Tom Chant (tenor sax)
Iván González (trumpet)
Dani Comas (guitar)
Vasco Trilla (drums)
Àlex Reviriego (bass)

“The more experimental the better, as far as I’m concerned.” – Tom Chant, overheard just 5 minutes before the noise began. No one can say we weren’t warned…

And in the spirit of experimentation, Chant softly begins the evening’s proceedings with what appears to be a large plastic test tube jammed into the bell of his tenor sax. Maybe it softens the tone and lowers the pitch a little, or maybe that’s just wishful listening on my part. Either way, it makes for an interesting visual impression. Meanwhile, Trilla seems to be using knitting needles instead of drumsticks and a small wooden bow to get a cold metallic chiming from the cymbals. It’s a gentle start, each musician adding tiny sonic elements (barely a breath through the sax, the odd harmonic from Comas’ guitar…) slowly building from a mere swell to a wave of sound. Before we know it, we have warning trumpet calls, sinister atonal chords and arpeggios, backwards-sounding sax punctuation, arco bass drones, and behind it all, VT’s drums provide the sound of a world slowly falling to pieces. It’s doomjazz without the need for a heavy metal crossover.

We don’t see a guitar at these Thursday sessions too often, so that makes DC this week’s new ingredient. He brings a very textural approach, adding isolated notes and gently dissonant chords, and the repeated descending runs provide a sense of momentum and structure. But for all the background work, he was equally capable of holding centre stage, with a Derek Bailey-ish series of disjointed, arrhythmic voicings and juddering single-note lines – one of the highlights of the evening’s second improvisation.
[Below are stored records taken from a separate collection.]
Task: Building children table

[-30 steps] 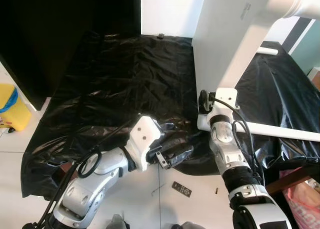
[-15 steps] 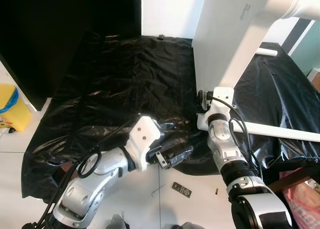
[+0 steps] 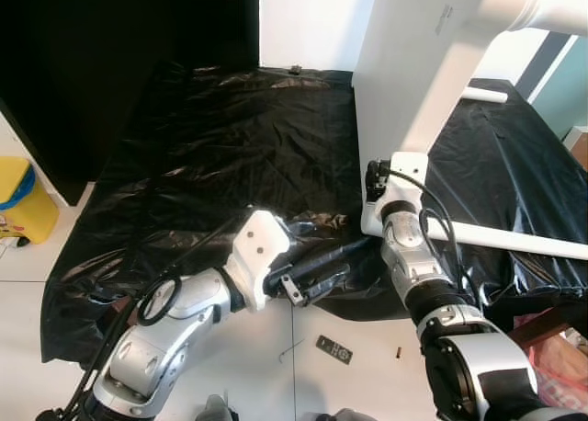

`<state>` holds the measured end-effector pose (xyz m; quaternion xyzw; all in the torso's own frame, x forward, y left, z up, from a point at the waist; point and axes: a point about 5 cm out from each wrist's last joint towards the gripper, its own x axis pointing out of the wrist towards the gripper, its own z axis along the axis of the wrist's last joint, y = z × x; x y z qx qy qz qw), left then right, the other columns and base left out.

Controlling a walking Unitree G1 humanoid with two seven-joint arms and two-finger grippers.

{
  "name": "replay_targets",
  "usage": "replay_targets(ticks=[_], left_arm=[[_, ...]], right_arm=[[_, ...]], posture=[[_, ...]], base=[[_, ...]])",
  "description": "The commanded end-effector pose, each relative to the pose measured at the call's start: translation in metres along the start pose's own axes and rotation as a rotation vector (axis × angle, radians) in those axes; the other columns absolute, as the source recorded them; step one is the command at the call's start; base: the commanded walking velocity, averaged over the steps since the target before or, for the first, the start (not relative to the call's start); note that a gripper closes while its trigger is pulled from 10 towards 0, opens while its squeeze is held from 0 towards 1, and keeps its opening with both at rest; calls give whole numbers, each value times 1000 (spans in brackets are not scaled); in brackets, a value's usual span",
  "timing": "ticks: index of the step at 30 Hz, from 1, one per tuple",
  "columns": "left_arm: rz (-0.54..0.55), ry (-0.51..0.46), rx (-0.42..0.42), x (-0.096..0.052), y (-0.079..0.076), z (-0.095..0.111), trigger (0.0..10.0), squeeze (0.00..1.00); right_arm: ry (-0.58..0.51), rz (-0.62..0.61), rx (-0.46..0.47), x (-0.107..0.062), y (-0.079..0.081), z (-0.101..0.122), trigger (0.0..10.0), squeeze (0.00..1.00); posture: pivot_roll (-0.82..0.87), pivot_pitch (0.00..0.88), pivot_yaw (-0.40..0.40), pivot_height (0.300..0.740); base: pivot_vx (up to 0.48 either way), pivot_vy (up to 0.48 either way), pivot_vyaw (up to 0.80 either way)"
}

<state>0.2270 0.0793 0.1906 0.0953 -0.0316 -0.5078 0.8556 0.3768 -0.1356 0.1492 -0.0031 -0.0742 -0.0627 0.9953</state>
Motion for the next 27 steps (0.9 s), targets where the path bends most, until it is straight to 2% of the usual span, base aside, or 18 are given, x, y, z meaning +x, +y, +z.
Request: replay_targets(ticks=[1,8,11,13,20,21,26,27], left_arm=[[12,-12,25,-1,0,6,10000,0],[28,1,31,-6,4,6,10000,0],[28,1,31,-6,4,6,10000,0],[52,17,27,-13,9,2,10000,0],[58,22,25,-19,11,2,10000,0],[61,24,28,-21,12,3,10000,0],[64,26,29,-22,13,3,10000,0],[69,29,32,-23,14,3,10000,0]], right_arm=[[6,6,-1,2,-2,-1,0,0],[-6,80,9,-3,10,-4,0,0],[-6,80,9,-3,10,-4,0,0],[-42,146,42,-11,22,-4,0,0],[-89,233,85,-21,36,-3,0,0],[-107,270,111,-26,42,-3,0,0],[-119,292,129,-29,45,-2,0,0],[-137,320,150,-36,50,-3,0,0]], posture=[[137,57,-64,740],[139,61,-62,740],[139,61,-62,740],[139,64,-65,740],[143,65,-72,740],[142,65,-74,740],[142,65,-74,740],[134,68,-77,740]], base=[[0,0,0],[0,0,0],[0,0,0],[0,0,0],[0,0,0],[0,0,0],[0,0,0],[0,0,0]])
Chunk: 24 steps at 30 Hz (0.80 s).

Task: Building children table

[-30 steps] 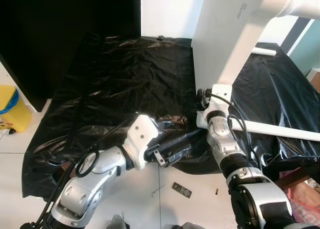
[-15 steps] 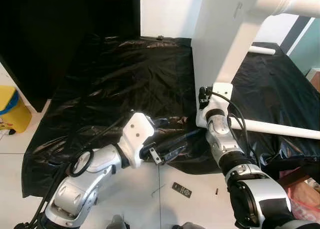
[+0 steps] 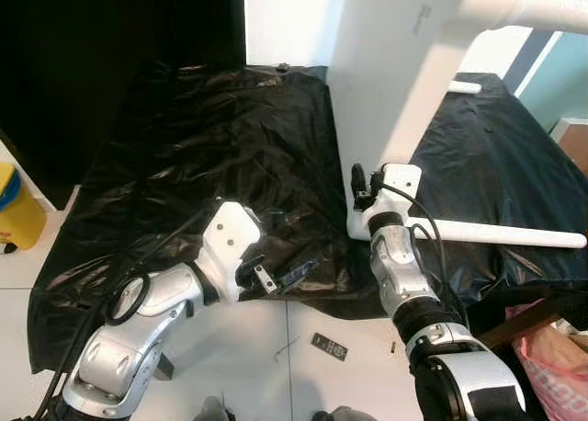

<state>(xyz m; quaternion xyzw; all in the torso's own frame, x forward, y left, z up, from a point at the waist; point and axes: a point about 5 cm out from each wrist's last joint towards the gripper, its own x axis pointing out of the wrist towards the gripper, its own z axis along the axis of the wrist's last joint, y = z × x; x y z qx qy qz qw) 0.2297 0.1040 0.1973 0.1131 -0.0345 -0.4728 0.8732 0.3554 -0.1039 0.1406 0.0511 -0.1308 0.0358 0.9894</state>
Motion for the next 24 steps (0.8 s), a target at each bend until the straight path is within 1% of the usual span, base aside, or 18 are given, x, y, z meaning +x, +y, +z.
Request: replay_targets(ticks=[1,2,3,4,5,6,7,9,10,12,13,16,18,20,21,24], left_arm=[[-8,8,0,-2,-1,0,10000,0],[-4,9,2,-3,-1,0,10000,0],[-4,9,2,-3,-1,0,10000,0],[-1,9,3,-3,-1,0,10000,0],[6,8,0,-4,-1,0,10000,0],[6,8,-2,-4,-1,0,10000,0],[6,8,-2,-4,-1,0,10000,0],[7,8,-3,-4,-1,0,10000,0],[7,8,-3,-4,-1,0,10000,0],[10,9,0,-4,0,0,10000,0],[10,9,0,-4,0,0,10000,0],[14,8,-1,-5,-1,0,10000,0],[15,7,-2,-4,-1,0,10000,0],[16,6,-2,-4,-1,0,10000,0],[17,5,-2,-4,-1,0,10000,0],[17,4,-2,-4,-1,0,10000,0]], right_arm=[[-23,133,25,-5,23,0,0,0],[-33,161,35,-10,27,0,0,0],[-33,161,35,-10,27,0,0,0],[-41,184,49,-15,31,-1,0,0],[-48,234,74,-21,40,-1,0,0],[-52,250,79,-23,43,-1,0,0],[-52,250,79,-23,43,-1,0,0],[-55,271,87,-25,48,-1,0,0],[-55,271,87,-25,48,-1,0,0],[-54,286,100,-27,55,-1,0,0],[-54,286,100,-27,55,-1,0,0],[-45,340,137,-29,70,-1,0,0],[-41,352,143,-29,75,0,0,0],[-40,355,143,-29,76,0,0,0],[-37,376,158,-26,87,2,0,0],[-38,388,163,-25,91,3,0,0]], posture=[[134,68,-77,740],[133,67,-77,740],[133,67,-77,740],[128,70,-79,740],[124,71,-81,740],[124,71,-82,740],[124,71,-82,740],[124,70,-84,740],[124,70,-84,740],[127,70,-87,740],[127,70,-87,740],[131,69,-91,740],[133,69,-94,740],[133,69,-94,740],[140,67,-101,740],[140,67,-101,740]], base=[[0,0,0],[0,0,0],[0,0,0],[0,0,0],[0,0,0],[0,0,0],[0,0,0],[0,0,0],[0,0,0],[0,0,0],[0,0,0],[0,0,0],[0,0,0],[0,0,0],[0,0,0],[0,0,0]])
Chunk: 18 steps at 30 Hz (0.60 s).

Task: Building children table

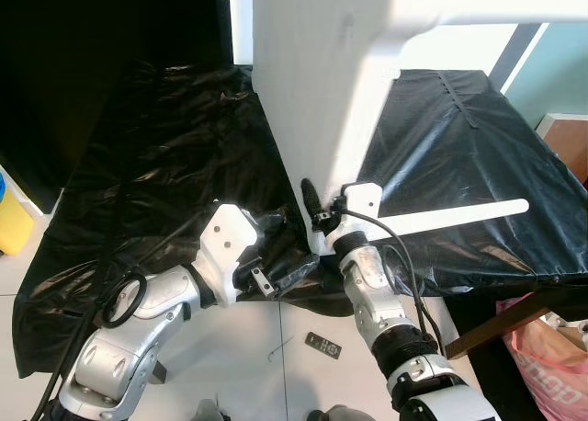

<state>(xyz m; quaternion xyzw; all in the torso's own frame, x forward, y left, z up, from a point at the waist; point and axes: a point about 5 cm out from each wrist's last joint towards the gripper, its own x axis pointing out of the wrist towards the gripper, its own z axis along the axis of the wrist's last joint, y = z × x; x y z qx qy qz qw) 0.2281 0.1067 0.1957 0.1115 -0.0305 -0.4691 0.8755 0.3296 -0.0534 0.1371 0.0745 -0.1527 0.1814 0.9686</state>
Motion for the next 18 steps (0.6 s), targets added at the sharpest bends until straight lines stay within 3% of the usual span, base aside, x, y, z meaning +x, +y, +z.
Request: replay_targets(ticks=[1,5,9,10,12,13,17,18], left_arm=[[10,-2,7,-1,-1,2,10000,0],[14,-4,8,-1,-1,2,10000,0],[16,-8,7,-1,-2,3,10000,0],[17,-9,7,-1,-2,3,10000,0],[17,-9,6,-1,-3,3,10000,0],[17,-11,3,-1,-3,3,10000,0],[13,-13,-1,0,-5,3,10000,0],[10,-14,-2,0,-6,3,10000,0]], right_arm=[[-12,108,84,12,43,3,0,0],[-15,141,97,17,57,5,0,0],[-8,143,116,16,60,4,0,0],[-6,140,124,17,60,4,1961,0],[-4,138,129,17,60,3,1961,0],[3,119,138,18,57,3,10000,0],[11,90,151,20,52,3,10000,0],[11,81,164,18,48,3,10000,659]], posture=[[142,66,-104,740],[151,61,-113,740],[152,61,-114,740],[153,62,-117,740],[153,62,-117,740],[150,63,-113,740],[146,67,-111,740],[143,70,-110,740]], base=[[0,0,0],[0,0,0],[0,0,0],[0,0,0],[0,0,0],[0,0,0],[0,0,0],[0,0,0]])
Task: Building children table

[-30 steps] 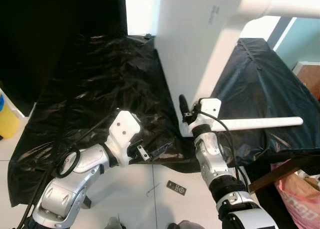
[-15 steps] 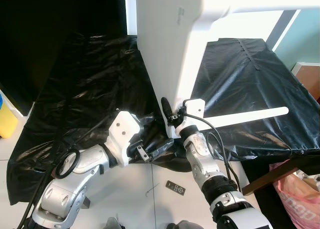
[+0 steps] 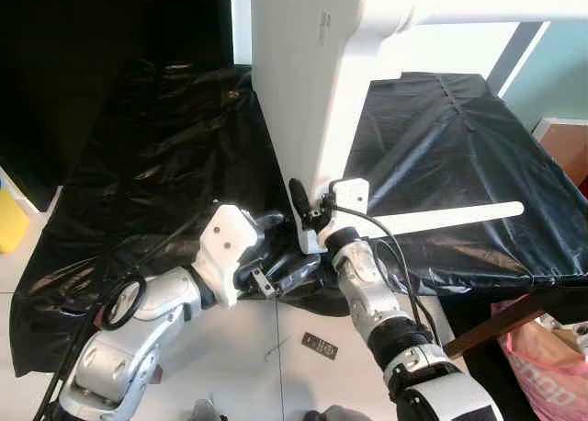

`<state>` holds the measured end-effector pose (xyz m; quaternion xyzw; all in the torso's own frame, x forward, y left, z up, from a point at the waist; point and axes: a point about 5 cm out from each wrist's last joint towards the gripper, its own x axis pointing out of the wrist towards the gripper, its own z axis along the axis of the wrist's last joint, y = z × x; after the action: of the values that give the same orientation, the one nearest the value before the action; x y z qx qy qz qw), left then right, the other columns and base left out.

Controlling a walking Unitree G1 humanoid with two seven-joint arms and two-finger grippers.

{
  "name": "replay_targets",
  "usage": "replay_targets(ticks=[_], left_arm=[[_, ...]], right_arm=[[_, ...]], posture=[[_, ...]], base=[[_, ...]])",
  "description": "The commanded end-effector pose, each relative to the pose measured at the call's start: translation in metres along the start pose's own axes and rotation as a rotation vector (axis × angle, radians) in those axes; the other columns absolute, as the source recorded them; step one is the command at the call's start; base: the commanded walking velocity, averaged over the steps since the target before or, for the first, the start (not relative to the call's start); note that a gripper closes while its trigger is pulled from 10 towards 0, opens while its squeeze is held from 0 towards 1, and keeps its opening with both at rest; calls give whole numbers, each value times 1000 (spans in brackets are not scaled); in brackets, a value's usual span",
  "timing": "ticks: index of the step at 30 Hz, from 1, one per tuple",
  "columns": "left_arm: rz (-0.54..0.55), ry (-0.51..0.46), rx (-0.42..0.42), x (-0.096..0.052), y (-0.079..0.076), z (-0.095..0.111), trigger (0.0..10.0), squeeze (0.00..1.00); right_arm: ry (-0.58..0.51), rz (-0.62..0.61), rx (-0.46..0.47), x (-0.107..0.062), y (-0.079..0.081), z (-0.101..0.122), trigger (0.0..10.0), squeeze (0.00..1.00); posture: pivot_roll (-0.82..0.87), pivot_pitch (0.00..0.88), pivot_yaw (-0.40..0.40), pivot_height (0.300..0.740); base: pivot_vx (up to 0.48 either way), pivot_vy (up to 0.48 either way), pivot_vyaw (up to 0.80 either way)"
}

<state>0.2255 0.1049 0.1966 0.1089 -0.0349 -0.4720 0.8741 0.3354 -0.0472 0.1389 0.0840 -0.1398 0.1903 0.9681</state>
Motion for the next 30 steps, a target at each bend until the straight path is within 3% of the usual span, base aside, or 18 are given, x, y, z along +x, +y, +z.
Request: replay_targets(ticks=[1,8,9,21,26,27,30], left_arm=[[14,-4,-1,0,-3,1,10000,0],[12,-10,-10,2,-5,1,10000,0],[10,-13,-12,3,-6,2,10000,0],[2,-21,-13,4,-7,4,10000,0],[5,-25,-15,5,-6,4,10000,0],[4,-27,-14,6,-6,5,10000,0],[0,-31,-17,7,-7,5,10000,0]], right_arm=[[-12,65,146,10,41,2,10000,1000],[-21,93,184,-1,31,4,10000,1000],[-28,109,171,-3,29,6,10000,0],[-21,196,130,-28,14,12,10000,0],[-25,156,79,-40,1,17,10000,0],[-55,120,-2,-40,-2,22,10000,1000],[-46,68,-19,-39,-3,21,10000,1000]], posture=[[143,71,-110,740],[134,74,-109,740],[134,74,-108,740],[126,77,-102,740],[117,77,-99,740],[114,77,-97,740],[112,78,-97,740]], base=[[0,0,0],[0,0,0],[0,0,0],[0,0,0],[0,0,0],[0,0,0],[0,0,0]])
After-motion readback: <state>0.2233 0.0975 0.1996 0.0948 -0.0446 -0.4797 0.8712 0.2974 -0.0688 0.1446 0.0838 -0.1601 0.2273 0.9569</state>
In fact, between the guitar and the two horns, this piece might have been named Broken Melodies, with its deliberate hesitancy and feeling of entropic decline; only Reviriego’s bass had any solidity, anchoring us as the rest filled the room with fragments.

Once again, artist and musician Miquel Jordà was there with his sketchbook:

Rob23 - 29Jan15 - pic by MJordaThe third and final short piece began with a bumblebee introduction from González’s trumpet before settling into an abstract and compelling frenzy in which each sound was truncated, quickly cut short to make way for the next in a virtual parody of control that resulted in an impression of gorgeous chaos.